Le Vice-premier ministre chargé de l'Intérieur, Jacquemain Shabani, a qualifié de " haute trahison " les appels à la démission du président Félix Tshisekedi, lancé par des acteurs politiques de l'opposition congolaise, alors que la République démocratique du Congo fait face à l'agression rwandaise. Il s'est exprimé ainsi dimanche 28 juin, sur la chaîne de télévision Télé 50.
Jacquemain Shabani a également dénoncé l'organisation, par l'opposition, d'une marche pacifique prévue le 8 juillet prochain en direction du Palais de la Nation, bureau officiel du chef de l'État congolais.
Selon lui, les initiatives des organisateurs de cette marche profitent directement à l’armée rwandaise, engagée contre la RDC, et mettent en péril les intérêts de la Nation.
"Lorsque eux, ils descendent le Commandant suprême des Forces armées congolaises, qui est le premier bénéficiaire de l'action qu'ils mènent ? Ce n' est pas le Commandant des forces armées rwandaises ? C'est peut-être parce que, à la tête de ce pays, la mouvance qui dirige ce pays, c'est une mouvance de combat de liberté et de démocratie, l'UDPS. Il y a quelques années, sous d'autres régimes, sortir d'une réunion et dire ça dans cette période ici, je ne pense pas que les choses allaient se passer ainsi", a-t-il déclaré.

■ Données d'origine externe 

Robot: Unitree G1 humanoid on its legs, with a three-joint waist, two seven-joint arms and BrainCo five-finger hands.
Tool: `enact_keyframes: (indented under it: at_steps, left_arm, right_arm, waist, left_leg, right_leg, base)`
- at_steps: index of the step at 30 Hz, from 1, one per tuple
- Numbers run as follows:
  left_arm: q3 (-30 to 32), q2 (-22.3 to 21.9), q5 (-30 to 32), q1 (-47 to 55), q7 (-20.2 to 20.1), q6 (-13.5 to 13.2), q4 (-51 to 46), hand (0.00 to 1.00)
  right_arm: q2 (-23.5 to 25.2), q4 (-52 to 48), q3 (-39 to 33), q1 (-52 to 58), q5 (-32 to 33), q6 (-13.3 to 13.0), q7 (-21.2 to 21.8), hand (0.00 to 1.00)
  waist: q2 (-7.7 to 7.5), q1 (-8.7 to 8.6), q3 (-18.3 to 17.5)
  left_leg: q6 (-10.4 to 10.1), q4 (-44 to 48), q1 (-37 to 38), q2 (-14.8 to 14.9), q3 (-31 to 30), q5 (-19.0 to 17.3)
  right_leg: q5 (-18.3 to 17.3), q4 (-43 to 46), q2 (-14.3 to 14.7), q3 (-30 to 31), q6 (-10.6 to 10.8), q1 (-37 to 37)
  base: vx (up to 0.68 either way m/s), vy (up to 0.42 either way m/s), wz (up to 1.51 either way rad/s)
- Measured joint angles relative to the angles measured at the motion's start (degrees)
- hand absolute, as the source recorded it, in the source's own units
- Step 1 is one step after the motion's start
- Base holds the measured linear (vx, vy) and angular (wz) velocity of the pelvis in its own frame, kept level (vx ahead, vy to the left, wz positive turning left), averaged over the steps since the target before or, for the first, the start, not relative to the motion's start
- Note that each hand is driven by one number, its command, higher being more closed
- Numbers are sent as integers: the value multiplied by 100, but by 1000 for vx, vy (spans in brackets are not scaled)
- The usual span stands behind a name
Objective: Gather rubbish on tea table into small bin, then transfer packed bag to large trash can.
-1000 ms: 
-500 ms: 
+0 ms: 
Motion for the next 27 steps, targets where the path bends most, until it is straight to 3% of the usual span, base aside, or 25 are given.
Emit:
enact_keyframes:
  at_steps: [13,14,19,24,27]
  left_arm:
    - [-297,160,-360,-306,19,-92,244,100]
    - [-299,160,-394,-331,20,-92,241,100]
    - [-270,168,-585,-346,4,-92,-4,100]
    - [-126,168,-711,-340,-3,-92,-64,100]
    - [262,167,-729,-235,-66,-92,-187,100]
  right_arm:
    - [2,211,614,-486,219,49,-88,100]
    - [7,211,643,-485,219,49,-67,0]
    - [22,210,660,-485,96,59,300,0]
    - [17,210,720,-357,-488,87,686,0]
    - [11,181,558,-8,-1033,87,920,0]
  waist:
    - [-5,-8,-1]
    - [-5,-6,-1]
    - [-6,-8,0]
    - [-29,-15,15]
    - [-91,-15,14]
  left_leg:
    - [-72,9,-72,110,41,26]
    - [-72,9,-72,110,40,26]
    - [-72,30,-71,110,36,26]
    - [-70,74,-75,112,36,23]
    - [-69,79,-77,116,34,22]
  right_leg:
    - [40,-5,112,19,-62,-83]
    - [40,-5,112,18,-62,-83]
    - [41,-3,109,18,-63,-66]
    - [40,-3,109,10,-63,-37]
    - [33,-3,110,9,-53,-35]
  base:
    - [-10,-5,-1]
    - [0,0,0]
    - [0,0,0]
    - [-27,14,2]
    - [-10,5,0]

Il convient de rappeler que la coalition Article 64 pour la défense de l'ordre constitutionnel (C64) a projetée d'organiser une marche pacifique le 8 juillet pour exiger la démission de Félix Tshisekedi, que Martin Fayulu, Delly Sesanga, Jean-Marc Kabund, Moïse Katumbi et Augustin Matata Ponyo accusent le président de violer la Constitution en engageant une démarche visant à modifier la loi fondamentale du pays.
La C64 invite la population Congolaise à se lever "comme un seul homme" pour exiger le respect de sa souveraineté face à un pouvoir, qui, selon elle, chercherait à balkaniser le pays.